Der weitaus größere Teil (28 Leute) unserer beiden Gruppen ist derweil unten geblieben; wir anderen quälen uns steil bergauf. Als es besonders eng und steil wird, reichen mir zwei kleine Mädchen die Hand zur Hilfe; das kostet dann gleich je einen Euro…

Dann geht es noch ein bißchen weiter hinauf, jetzt ohne größere Anstrengungen, und, Ingrid verspricht es und es ist zu meiner Erleichterung auch wahr, ohne weitere Stufen bis an ein paar atemnehmende Aussichtspunkte. Steil kann man hinunterblicken und das Jordantal ganz weit im Westen vermuten ‑ leider ist es viel zu dunstig, trotz des Windes. Sogar hier oben gibt es ein „Restaurant“. Zur Belohnung spendiert Ingrid hier oben jedem erfolgreichen „Bergbesteiger“ einen Drink aus ihrem Firmenbudget, das sie zur freien Verfügung dabei hat.

 Orient April 2011

Ich höre, wie eine Frau nach einer Toilette fragt. Als Antwort bekommt sie „Nature…“ und den pragmatischen Rat, auf die Windrichtung zu achten. Ich empfehle daher jedem Petra-Besucher, rechtzeitig vorher die im Übrigen akzeptablen Toiletten im Tal zu besuchen.
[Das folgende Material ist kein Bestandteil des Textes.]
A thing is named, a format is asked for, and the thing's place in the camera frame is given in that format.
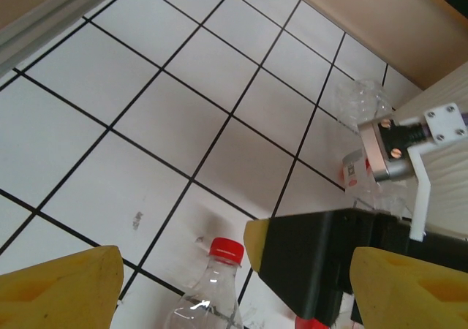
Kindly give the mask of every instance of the screw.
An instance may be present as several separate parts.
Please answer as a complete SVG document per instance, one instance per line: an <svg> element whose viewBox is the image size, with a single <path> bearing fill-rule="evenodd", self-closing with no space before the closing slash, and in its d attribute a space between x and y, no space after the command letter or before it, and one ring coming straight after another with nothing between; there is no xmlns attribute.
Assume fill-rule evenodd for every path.
<svg viewBox="0 0 468 329"><path fill-rule="evenodd" d="M394 159L399 159L401 157L401 150L399 148L394 148L390 151L390 155L392 155Z"/></svg>
<svg viewBox="0 0 468 329"><path fill-rule="evenodd" d="M380 125L382 126L382 128L390 128L392 126L392 122L390 119L386 118L386 119L382 119L382 121L380 122Z"/></svg>
Ich erfahre, daß die letzten Einwohner Petras zwischen 1960 und 1980 umgesiedelt wurden. Für sie wurden in der Nähe stabile Steinhäuser errichtet, die man drüben auf einer Anhöhe sehen kann.

Petra war lange dornröschenmäßig unter hohem Wüstensand begraben. Erst 1812 hat der Schweizer Johann Ludwig Burckhardt die Stadt wiederentdeckt. Viele Geheimnisse sind noch immer mit Sand und Geröll bedeckt und warten sehnsüchtig darauf, später im Laufe der Zeit endlich wieder freigelegt zu werden. Für zukünftige Forscher soll es hier auf jeden Fall noch viel auszugraben und zu entdecken geben.

Schreck: Bei all der Kurzweil ist es inzwischen später Nachmittag geworden. Ich bin etwas zurückgeblieben, als ich unten endlich auf die Uhr eines anderen Besuchers spähen kann. Um fünf Uhr sollen wir spätestens am Bus sein. Die anderen Leute unserer Gruppe sind schon lange nicht mehr zu sehen, da heißt es Gas geben, es geht leicht bergauf, wieder im Strom vieler anderer Menschen, die alle zusammen mit mir zu ihren Bussen zurückstreben. Dazwischen einheimische Guides, Kinder, Esel, Pferde, Kutschen. Leider bin ich mal wieder etwas spät dran, wie immer, ich weiß auch nicht, warum mir das immer wieder passiert. Aber die Mitreisenden im Bus haben später ein Herz mit mir und meckern nicht bzw. kaum…

Um 18 Uhr sind wir zurück im Hotel. Ich bin ganz schön groggy. Abendessen um sieben; Zigarre um neun.